In the run-up to the Excellence Initiative, some stakeholders had expressed concerns about whether the new funding instruments would be suitable for all branches of science and all types of universities. Specifically, there were doubts whether the Excellence Initiative could provide a level playing field for the social sciences and the humanities, where researchers often do not collaborate in large clusters. The open competition among all scientific disciplines raised the issue of whether the international experts and the selection boards could avoid a bias with regard to the perceived societal relevance of the research in question: What safeguards ensure that literary studies receive the same level of attention as oncology? Further, concerns were voiced about the participation of small universities, which might not have the resources to manage the amount of funding foreseen in the three lines of funding.
Experience with the Excellence Initiative suggests that these concerns were in large part unfounded. Both in the first and the second phase of the Excellence Initiative research groups from the social sciences and humanities participated actively. The share of funding for the social sciences and humanities in the first phase of the Excellence Initiative was higher than the share of funding in the other DFG programmes (DFG and WR, 2008). The social sciences and humanities preferred the graduate school funding line to the clusters of excellence funding line, as applicants considered the former better suited to the framework conditions in social science and humanities research. The universities that received institutional strategy funding also often used these resources to benefit departments and research groups that were too small to have graduate schools and clusters of excellence.
The interviews suggest that, more than in other branches of science, co-ordinators in the social sciences and humanities took the opportunity to kick-start and facilitate changes in the way research and training are organised and delivered in their departments. It is also worth noting that in the interviews the representatives of graduate schools and clusters of excellence in the social sciences and humanities were particularly proud of their achievements, both because they succeeded in the competition and because of the impacts on research, doctoral training and organisational change.
This does not mean that all universities and applications had the same chances to succeed. Larger universities found more opportunities internally to develop proposals than smaller universities with similar research quality. Owing to the interdisciplinary orientation of the proposals, the background of the panel of experts that reviewed the (draft) application also mattered. A small number of the interviewees reported that certain competences that were missing in their expert panels would have been critical for the sound assessment of their proposals.
The assessment and selection procedure for institutional strategies presented evaluators with a real challenge. For graduate schools and clusters of excellence, the structural selection criteria were easier to handle since the research programmes at the core of the proposals provided overall guidance. Comparing and selecting institutional strategy applications proved much more difficult since the scope of activities and the priorities described in the applications differed significantly. In order to avoid potential issues of political interference in the funding decisions, the boards painstakingly followed an appraisal protocol based on purely scientific and research-related evaluation criteria.
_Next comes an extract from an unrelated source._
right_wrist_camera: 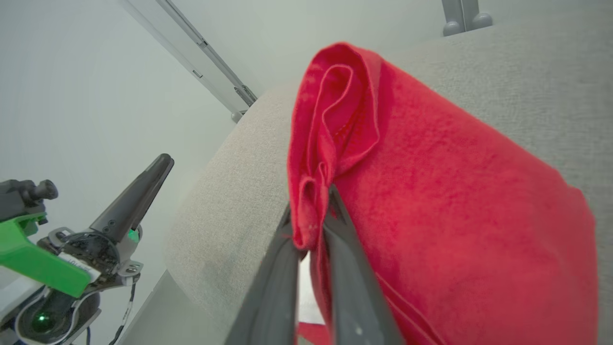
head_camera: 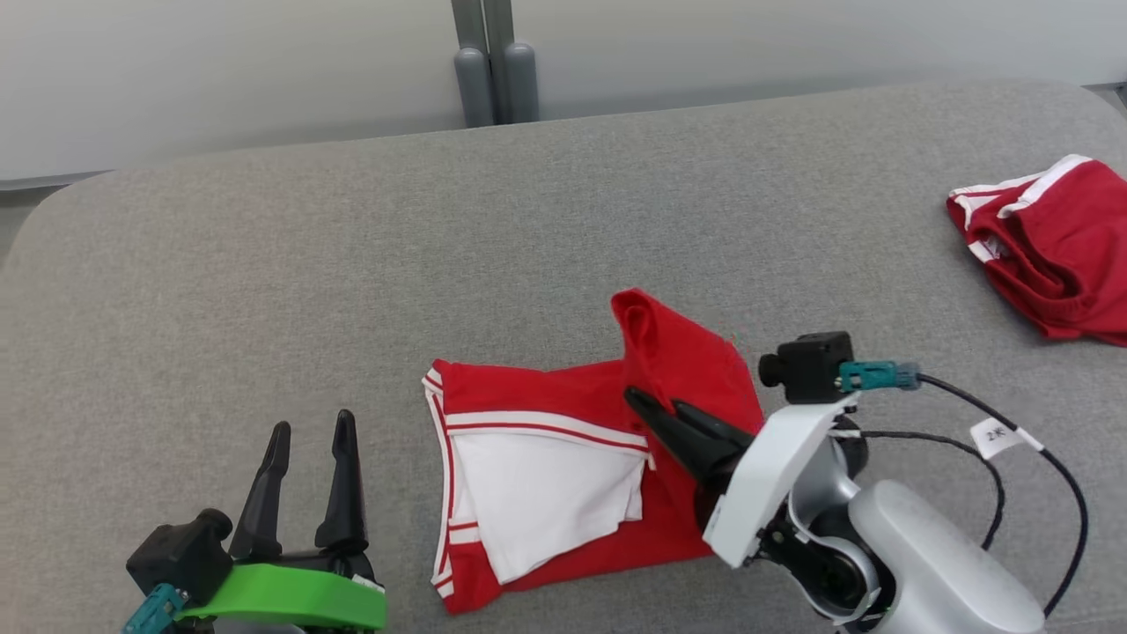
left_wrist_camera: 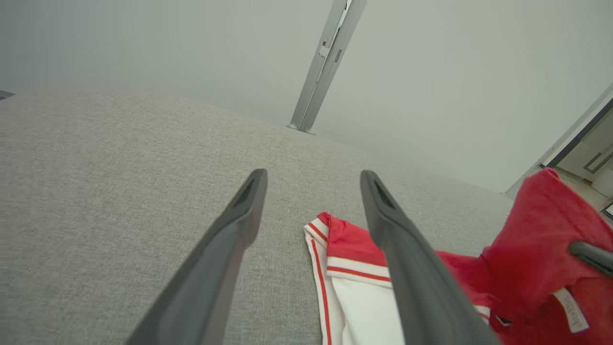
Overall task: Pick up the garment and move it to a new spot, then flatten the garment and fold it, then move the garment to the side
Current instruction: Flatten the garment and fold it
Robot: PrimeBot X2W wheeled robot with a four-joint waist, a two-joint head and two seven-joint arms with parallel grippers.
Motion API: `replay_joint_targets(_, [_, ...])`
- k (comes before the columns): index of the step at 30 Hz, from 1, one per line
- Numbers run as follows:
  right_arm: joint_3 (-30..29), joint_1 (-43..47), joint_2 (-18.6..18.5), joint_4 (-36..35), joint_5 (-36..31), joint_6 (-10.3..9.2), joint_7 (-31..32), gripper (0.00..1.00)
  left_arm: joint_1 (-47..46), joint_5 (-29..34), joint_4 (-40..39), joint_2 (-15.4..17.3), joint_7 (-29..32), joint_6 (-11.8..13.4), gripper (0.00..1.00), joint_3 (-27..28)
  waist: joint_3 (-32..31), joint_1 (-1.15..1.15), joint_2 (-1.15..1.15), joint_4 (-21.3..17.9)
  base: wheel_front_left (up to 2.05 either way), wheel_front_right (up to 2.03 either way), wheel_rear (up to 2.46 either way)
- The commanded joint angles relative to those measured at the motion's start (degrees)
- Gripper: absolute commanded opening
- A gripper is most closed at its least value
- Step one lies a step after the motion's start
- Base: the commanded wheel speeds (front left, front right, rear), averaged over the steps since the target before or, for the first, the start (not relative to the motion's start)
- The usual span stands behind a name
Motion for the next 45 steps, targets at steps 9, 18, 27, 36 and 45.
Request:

There were no predefined quotas for certain fields of science. Neither were regional criteria (i.e. distribution of funding among the various German states) taken into account. In fact, this approach led to funding decisions that many stakeholders had previously considered unimaginable on political grounds, such as the concentration of universities with successful institutional strategies in the south of Germany in the first call. This approach further strengthened the universities’ perception of the integrity of the selection process and their overall view of the Excellence Initiative.